BTW, make sure you use nylon lock nuts as well, and check them after a few hours of running for snugness.


----------



## Capt. Chad (Dec 18, 2017)

Thanks! I am going to have to do something like that temporarily, but on my machine I have straight chute control rod with worm gear on the end (no U-joints). Over the spring/summer I will make a custom control rod with u-joints to adapt to my machine.
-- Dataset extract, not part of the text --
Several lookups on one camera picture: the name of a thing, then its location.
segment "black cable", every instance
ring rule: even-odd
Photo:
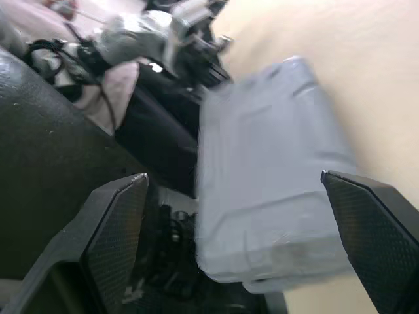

For the record, my engine mount studs were welded in place. I cut them off and drilled them out and went with the gallon jug trick to retain the bolts and it worked like a charm. I will tack them in place when the snowblower is in the same garage as my MIG welder.


----------



## Capt. Chad (Dec 18, 2017)

I am going to start the engine tonight. I saw a post somewhere about someone doing the 5 hour break in with conventional oil and then switching over to synthetic. Other than cost implications, is there any reason I shouldn't run synthetic for the break in? I have a brand new quart of straight SAE30 oil, but it looks like this engine calls for 5w-30 and all I have on the shelf is Mobil1.


----------



## nwcove (Mar 2, 2015)

i wouldnt consider using synthetic for break in.


----------



## deezlfan (Nov 8, 2017)

Use conventional oil for break in. Rings won't seat correctly with Syn.


----------



## Capt. Chad (Dec 18, 2017)

Started on second pull! Well 5th or 6th but I forgot to switch it to “on”!


Sent from my iPhone using Tapatalk


----------